Modelo mais sofisticado desenvolvido pelo banco de investimento teve resultados ainda piores do que o utilizado em 2014. Desta vez só acertaram num semifinalista: a França, mas não no vencedor.

Em 2014, apesar de ter previsto uma vitória do Brasil sobre a Alemanha por 2-1 (a equipa canarinha acabou por perder 1-7) e a presença da Espanha (eliminada na fase de grupos) nos quatro finalistas, a Goldman Sachs acabou por ter uma prestação razoável no Mundial do Brasil, acertando em três dos quatro semifinalistas (Alemanha, Brasil e Argentina).

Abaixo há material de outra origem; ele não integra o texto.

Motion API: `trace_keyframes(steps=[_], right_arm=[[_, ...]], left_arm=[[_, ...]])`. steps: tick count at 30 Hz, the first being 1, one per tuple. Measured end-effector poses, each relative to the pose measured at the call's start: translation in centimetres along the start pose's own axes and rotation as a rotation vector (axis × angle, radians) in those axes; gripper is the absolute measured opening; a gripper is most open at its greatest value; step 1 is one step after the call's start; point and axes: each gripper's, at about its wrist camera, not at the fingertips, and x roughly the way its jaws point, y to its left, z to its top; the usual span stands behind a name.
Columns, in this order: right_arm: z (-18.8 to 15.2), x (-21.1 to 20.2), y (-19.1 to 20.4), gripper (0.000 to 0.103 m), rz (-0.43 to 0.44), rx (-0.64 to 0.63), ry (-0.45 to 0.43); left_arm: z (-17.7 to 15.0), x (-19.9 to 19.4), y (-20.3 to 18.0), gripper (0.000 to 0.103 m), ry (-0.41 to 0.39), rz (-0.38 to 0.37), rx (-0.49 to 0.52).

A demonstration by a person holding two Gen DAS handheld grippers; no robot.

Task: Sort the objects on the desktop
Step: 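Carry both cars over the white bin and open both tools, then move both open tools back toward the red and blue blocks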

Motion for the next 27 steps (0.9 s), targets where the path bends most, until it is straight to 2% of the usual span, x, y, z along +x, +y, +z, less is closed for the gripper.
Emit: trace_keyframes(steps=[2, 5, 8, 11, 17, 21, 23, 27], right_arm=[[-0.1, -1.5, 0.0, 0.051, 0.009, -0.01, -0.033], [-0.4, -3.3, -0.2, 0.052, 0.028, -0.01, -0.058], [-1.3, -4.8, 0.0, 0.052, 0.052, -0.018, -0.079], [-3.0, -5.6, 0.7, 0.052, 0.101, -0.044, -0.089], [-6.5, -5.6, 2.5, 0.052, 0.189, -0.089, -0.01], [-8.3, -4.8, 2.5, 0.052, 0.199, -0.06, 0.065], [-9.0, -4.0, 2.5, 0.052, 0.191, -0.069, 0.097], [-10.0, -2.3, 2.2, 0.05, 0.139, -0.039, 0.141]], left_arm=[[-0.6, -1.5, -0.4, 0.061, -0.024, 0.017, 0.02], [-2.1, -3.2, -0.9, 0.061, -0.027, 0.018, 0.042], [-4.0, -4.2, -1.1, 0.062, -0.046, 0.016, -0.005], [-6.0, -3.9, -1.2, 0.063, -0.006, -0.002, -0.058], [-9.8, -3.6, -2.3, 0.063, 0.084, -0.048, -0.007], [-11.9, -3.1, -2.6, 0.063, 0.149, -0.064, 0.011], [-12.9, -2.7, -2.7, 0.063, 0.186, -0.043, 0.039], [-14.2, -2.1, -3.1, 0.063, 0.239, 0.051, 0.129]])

Em retrospetiva, o banco de investimento deveria talvez ter aproveitado a ocasião para uma saída airosa da sua incursão nos modelos aplicados ao futebol. Teria assim evitado a embaraçosa prestação na Rússia onde, apesar de ter implementado um modelo muito mais sofisticado, envolvendo o recurso a inteligência artificial para simular mais de um milhão de evoluções possíveis para o torneio, conseguiu falhar praticamente todas as previsões. Isto, apesar de as ter atualizado ao longo do torneio.

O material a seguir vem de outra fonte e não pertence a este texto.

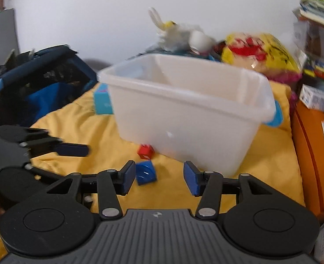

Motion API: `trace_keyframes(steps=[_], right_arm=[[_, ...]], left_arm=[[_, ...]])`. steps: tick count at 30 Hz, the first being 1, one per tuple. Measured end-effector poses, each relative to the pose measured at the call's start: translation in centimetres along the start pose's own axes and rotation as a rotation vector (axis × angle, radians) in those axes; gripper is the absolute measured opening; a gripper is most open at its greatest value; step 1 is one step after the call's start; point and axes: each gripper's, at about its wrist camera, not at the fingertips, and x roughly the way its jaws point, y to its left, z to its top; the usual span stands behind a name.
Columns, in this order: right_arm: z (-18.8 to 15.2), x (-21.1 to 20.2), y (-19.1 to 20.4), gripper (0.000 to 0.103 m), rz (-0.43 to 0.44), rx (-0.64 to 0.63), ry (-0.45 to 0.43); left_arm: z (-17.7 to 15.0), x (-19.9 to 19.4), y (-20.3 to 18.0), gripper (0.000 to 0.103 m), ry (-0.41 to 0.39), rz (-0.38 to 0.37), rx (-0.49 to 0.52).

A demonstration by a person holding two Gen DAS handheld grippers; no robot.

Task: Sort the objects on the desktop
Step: 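Move both open tools back toward the red and blue blocks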

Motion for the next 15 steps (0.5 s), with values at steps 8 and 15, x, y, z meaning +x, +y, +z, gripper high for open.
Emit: trace_keyframes(steps=[8, 15], right_arm=[[0.0, 4.7, 1.1, 0.039, 0.046, -0.076, 0.108], [-0.6, 8.3, 2.2, 0.052, 0.08, -0.08, 0.167]], left_arm=[[-1.1, 0.0, 0.7, 0.063, 0.028, 0.024, 0.003], [-1.5, 0.2, 2.3, 0.063, 0.059, 0.037, -0.02]])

Portugal seria semifinalista

Nas primeiras projeções criadas pelo seu modelo, Portugal seria um dos quatro semifinalistas, a par do Brasil, da Alemanha e da França. Já a 29 de junho, antecipava uma final Brasil-Espanha, trocando os castelhanos pela França na sua previsão de 4 de julho. Finalmente, antecipava um frente a frente entre a Inglaterra e a Bélgica na final. O jogo em causa até aconteceu mas, como se sabe, destinou-se à definição dos terceiro e quarto lugares.